TFW then links Gurdjieff’s revelations back to yet another core explanatory model of the world: Dr.
’s hemisphere theory. As is also discussed in TFW’s latest article, McGilchrist suggests that our dissociated left hemisphere acts in ignorance of its whole system. Gurdjieff made a closely associated distinction between what he called “Essence”and “Personality.” Essence was the innate, unconditioned self, rooted in direct experience (akin to the Right Hemisphere). Personality was the learned, conditioned self, shaped by culture and habit (Left Hemisphere). In direct resonance with McGilchrist’s “Master and His Emissary” analogy, Gurdjieff believed that Essence is the rightful master of the household, but Personality can act like an arrogant, self-important servant, believing it is in charge. [Wonderfully, last week Levin and McGilchrist discussed the significant overlap in their work, and Dr. McGilchrist now has a Substack of his own!7].TFW also draws a resonant parallel to the work of cognitive psychologist Donald Hoffman. Hoffman’s Interface Theory of Perception posits that what we perceive as reality is not an objective truth but a useful interface evolved for survival. What we perceive is more like an icon on a desktop, rather than the inner workings of the computer. We evolved to perceive only what was necessary for survival, not the full reality of existence. Gurdjieff similarly taught that ordinary perception is an illusion, shaped by conditioning and mechanical behavior rather than true awareness. Because we have now succeeded in making our daily environment safe and secure, we may be collectively transcending the stage when fitness is considerably more important than truth. With a higher sense for truth, comes a greater freedom to connect with those hidden forces more useful for long term cooperation than short-term survival. This might include a fundamentally holistic, loving and cooperative attractor intelligence.
Tying it Together
The end result of Gurdjieff’s “work” is that we become unified around a single transcendent goal.8 Gurdjieff was responsible for bringing the Enneagram to the modern world and TFW believes that it’s a useful tool when it comes to helping us identify what that goal actually might actually be.9 The Enneagram can help reveal your “Chief Feature” and your “Holy Idea” (you can take the personality test here). The Holy Idea is what the right-hemispheric Essence knows, but what the left-hemispheric Personality can distort into a “False Belief.” Below are the some examples by Enneagram type.

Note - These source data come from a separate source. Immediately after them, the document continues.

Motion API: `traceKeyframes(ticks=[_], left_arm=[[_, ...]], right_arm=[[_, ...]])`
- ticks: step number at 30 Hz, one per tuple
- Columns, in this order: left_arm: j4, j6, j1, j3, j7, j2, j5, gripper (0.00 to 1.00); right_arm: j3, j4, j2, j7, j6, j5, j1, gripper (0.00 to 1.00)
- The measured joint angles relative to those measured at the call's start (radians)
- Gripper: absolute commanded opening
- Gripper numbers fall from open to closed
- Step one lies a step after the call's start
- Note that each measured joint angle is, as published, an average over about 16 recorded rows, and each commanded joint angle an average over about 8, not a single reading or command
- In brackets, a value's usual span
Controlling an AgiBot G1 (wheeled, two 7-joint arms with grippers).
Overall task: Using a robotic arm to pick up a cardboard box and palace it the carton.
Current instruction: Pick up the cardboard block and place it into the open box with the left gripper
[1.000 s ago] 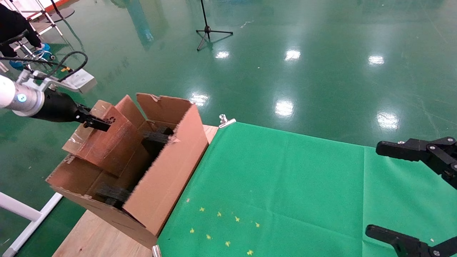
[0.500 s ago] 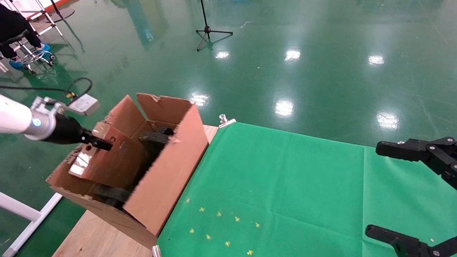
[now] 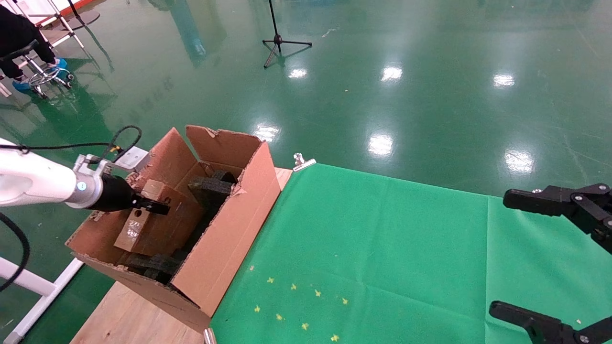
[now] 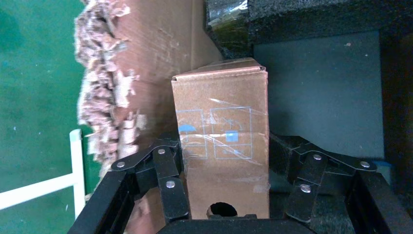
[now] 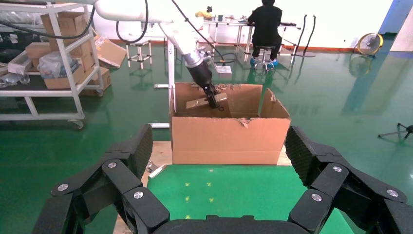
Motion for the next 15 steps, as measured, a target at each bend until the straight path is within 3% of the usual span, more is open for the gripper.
traceKeyframes(ticks=[7,15], left_arm=[[-0.002,-0.038,0.035,-0.01,-0.014,0.009,-0.015,0.99],[-0.002,-0.05,0.043,-0.014,-0.019,0.01,-0.02,1.0]], right_arm=[[0.0,0.0,0.0,0.0,0.0,0.0,0.0,1.0],[0.0,0.0,0.0,0.0,0.0,0.0,0.0,1.0]])
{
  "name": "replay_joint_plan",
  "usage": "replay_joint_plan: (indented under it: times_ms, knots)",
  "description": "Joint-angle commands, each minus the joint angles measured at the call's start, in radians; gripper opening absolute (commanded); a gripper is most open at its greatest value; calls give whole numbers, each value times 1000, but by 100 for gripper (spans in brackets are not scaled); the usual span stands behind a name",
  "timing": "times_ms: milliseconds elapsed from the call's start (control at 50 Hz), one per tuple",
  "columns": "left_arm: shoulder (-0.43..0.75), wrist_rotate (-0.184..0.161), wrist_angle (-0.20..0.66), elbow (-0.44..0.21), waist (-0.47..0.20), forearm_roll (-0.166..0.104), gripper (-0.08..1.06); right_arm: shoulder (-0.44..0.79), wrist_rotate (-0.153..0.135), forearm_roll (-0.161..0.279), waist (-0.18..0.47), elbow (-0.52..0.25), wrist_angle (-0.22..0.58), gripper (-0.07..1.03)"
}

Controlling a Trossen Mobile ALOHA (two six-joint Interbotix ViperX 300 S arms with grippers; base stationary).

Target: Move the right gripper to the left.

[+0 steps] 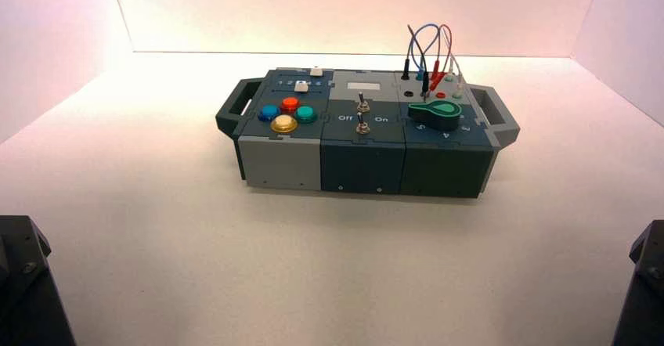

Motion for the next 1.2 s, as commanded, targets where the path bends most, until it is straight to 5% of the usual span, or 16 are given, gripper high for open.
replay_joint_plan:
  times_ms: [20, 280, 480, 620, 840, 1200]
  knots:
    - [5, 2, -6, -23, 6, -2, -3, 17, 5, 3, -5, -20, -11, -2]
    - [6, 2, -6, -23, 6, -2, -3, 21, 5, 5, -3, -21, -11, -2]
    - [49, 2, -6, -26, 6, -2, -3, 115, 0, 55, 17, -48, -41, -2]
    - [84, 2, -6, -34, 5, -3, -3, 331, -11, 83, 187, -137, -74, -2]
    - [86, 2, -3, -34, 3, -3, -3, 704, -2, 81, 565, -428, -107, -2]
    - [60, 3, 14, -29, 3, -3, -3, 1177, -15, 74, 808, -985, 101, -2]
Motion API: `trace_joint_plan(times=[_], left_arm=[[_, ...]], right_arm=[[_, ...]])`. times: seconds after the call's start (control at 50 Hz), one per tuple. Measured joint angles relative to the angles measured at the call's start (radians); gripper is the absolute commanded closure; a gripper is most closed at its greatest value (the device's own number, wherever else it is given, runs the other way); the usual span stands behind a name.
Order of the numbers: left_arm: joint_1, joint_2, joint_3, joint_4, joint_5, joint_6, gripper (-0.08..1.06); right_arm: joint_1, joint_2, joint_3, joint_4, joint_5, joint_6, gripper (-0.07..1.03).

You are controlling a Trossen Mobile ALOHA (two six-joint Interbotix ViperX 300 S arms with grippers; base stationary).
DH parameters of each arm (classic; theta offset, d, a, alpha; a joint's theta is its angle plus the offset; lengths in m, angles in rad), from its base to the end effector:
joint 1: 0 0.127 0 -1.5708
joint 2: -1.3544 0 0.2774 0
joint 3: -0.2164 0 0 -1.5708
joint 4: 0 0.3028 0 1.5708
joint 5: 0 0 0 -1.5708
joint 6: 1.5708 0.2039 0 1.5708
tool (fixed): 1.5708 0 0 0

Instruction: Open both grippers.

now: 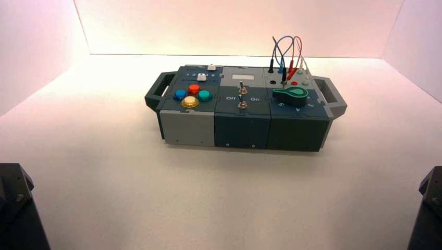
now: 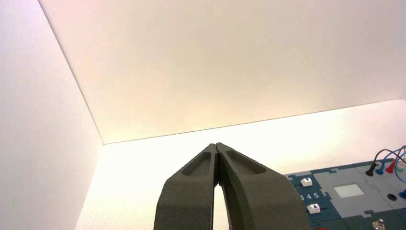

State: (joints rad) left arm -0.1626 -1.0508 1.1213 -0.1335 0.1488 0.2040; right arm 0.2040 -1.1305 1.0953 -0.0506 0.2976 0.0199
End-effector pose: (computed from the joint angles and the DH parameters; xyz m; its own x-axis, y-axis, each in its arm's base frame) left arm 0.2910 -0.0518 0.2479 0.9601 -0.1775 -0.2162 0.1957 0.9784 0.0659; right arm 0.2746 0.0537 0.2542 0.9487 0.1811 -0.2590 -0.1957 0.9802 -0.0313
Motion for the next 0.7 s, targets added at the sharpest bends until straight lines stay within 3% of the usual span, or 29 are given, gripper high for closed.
trace_joint_plan(times=[0.38,0.5,0.56,0.6,0.64,0.68,0.7], left_arm=[[0.0,0.0,0.0,0.0,0.003,0.0,1.01],[0.0,-0.006,0.0,0.002,0.003,0.0,0.95],[0.0,-0.011,0.0,0.0,0.002,0.0,0.77],[0.0,-0.015,0.0,0.0,0.0,0.0,0.56],[0.0,-0.018,0.0,0.0,-0.006,0.0,0.38],[0.0,-0.023,0.002,0.0,-0.018,0.0,0.12],[0.0,-0.026,0.005,0.0,-0.031,0.002,0.05]], right_arm=[[0.0,0.0,0.002,0.0,0.0,0.0,0.98],[0.0,-0.008,0.0,0.0,0.0,0.0,0.85],[0.0,-0.014,0.002,0.0,-0.006,0.0,0.71],[0.0,-0.018,0.002,-0.002,-0.012,0.0,0.6],[0.0,-0.023,0.005,-0.003,-0.02,0.0,0.4],[0.0,-0.031,0.009,-0.003,-0.029,-0.002,0.23],[0.0,-0.035,0.014,-0.006,-0.038,-0.002,0.12]])
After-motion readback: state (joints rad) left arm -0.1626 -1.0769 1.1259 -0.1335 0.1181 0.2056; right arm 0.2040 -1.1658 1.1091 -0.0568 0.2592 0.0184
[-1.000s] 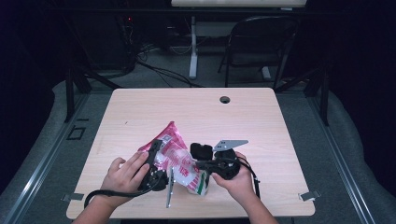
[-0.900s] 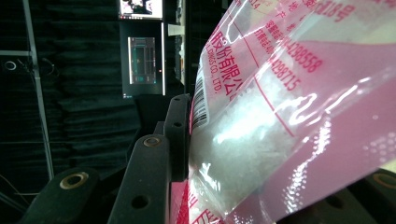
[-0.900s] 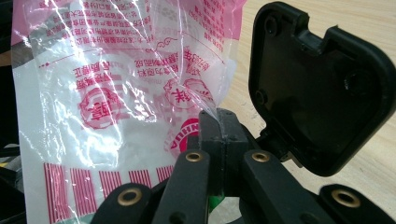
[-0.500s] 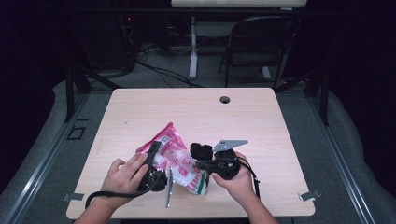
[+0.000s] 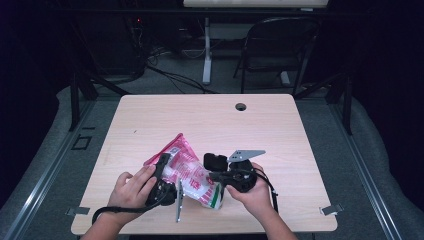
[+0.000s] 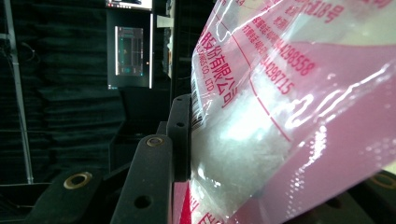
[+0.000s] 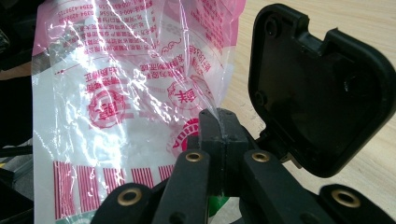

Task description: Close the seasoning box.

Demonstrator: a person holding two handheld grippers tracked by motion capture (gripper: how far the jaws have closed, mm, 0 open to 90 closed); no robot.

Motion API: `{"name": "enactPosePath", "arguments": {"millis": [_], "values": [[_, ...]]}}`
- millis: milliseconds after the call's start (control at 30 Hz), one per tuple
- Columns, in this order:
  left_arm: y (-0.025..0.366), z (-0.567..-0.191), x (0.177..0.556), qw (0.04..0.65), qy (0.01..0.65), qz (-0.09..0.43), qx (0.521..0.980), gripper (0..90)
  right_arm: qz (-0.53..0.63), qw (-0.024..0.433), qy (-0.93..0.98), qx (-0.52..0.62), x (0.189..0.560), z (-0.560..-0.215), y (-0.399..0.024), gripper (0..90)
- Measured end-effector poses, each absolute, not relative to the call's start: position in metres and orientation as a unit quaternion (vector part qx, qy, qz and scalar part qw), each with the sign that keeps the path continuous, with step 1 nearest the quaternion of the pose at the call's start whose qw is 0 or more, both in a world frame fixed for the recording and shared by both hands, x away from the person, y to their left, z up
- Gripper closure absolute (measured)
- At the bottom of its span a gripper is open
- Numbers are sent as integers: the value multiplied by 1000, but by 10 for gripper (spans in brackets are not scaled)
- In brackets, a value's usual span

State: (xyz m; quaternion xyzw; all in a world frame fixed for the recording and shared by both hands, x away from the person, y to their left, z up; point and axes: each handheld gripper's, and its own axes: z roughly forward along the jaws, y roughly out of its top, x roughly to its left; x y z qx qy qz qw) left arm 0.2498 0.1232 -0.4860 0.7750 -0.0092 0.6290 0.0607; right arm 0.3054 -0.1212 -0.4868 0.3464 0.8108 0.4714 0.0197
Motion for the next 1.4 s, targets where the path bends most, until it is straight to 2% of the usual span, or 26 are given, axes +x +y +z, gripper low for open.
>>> {"name": "enactPosePath", "arguments": {"millis": [1400], "values": [[136, -516, 245, 108, 70, 593, 795, 714, 470, 18, 816, 336, 305, -486, -114, 900]]}}
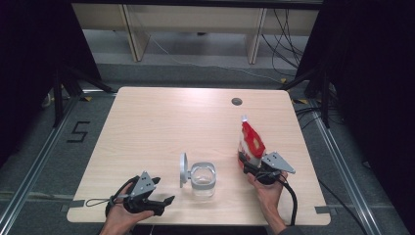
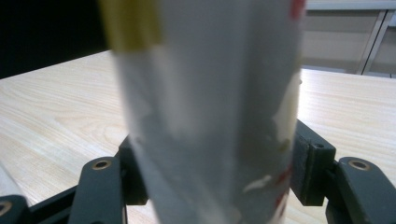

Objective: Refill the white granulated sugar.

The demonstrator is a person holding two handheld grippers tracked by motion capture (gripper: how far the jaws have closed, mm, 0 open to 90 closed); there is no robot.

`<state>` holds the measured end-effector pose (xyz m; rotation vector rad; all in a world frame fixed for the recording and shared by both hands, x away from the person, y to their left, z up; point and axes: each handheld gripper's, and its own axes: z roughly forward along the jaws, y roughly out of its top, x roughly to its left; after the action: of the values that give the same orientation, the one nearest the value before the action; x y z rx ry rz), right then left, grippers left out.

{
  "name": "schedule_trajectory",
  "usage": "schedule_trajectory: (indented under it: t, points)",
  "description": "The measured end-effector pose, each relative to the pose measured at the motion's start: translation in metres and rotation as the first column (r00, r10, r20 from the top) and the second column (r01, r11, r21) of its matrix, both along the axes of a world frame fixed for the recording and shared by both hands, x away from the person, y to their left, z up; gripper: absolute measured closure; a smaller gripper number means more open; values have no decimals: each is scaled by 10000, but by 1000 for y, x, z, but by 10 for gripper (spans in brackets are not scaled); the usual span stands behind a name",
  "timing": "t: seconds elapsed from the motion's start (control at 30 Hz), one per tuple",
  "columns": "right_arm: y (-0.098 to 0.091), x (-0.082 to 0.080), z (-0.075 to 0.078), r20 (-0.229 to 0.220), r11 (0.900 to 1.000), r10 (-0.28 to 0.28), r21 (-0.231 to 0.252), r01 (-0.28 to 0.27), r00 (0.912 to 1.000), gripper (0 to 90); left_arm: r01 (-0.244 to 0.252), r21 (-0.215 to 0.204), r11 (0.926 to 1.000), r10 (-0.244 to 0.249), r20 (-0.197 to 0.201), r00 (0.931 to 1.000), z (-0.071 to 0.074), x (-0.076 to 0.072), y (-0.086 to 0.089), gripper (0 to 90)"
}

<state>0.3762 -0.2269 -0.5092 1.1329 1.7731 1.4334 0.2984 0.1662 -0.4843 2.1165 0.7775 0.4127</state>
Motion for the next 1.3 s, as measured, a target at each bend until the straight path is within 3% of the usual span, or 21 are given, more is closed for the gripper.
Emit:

Looking at the False Beliefs, it seems they are “dissociated” in a typically left hemisphere way. The left hemisphere is fundamentally disconnected and concerned with safety, domination and control. As Levin noted, dissociated parts can grow at the expense of the organism: a classically left hemispheric trait. The false beliefs seem typically competitive rather than cooperative, which is also what you’d expect from Hoffman’s limited perceptual system: narrowly optimised for survival, not truth. Fear contracts our awareness.
The holy idea is what it looks like when left and right, personality and essence, are healthily integrated. It’s what our life feels like when we are harmoniously aligned with the Tao, or holotropic attractor. One thought that came to me in writing this was the concept of vibration. One criticism I’ve read of IFS is that people talk about their parts endlessly without ever integrating them. Perhaps aligning around a transcendent activity raises your vibration so that your dissociated parts spontaneously reintegrate. Just as a cancer cell returning to the correct energetic frequency realigns it with the whole bodily system. Love is a “high vibration”, unifying force, so does doing what we love in service of love integrate our parts?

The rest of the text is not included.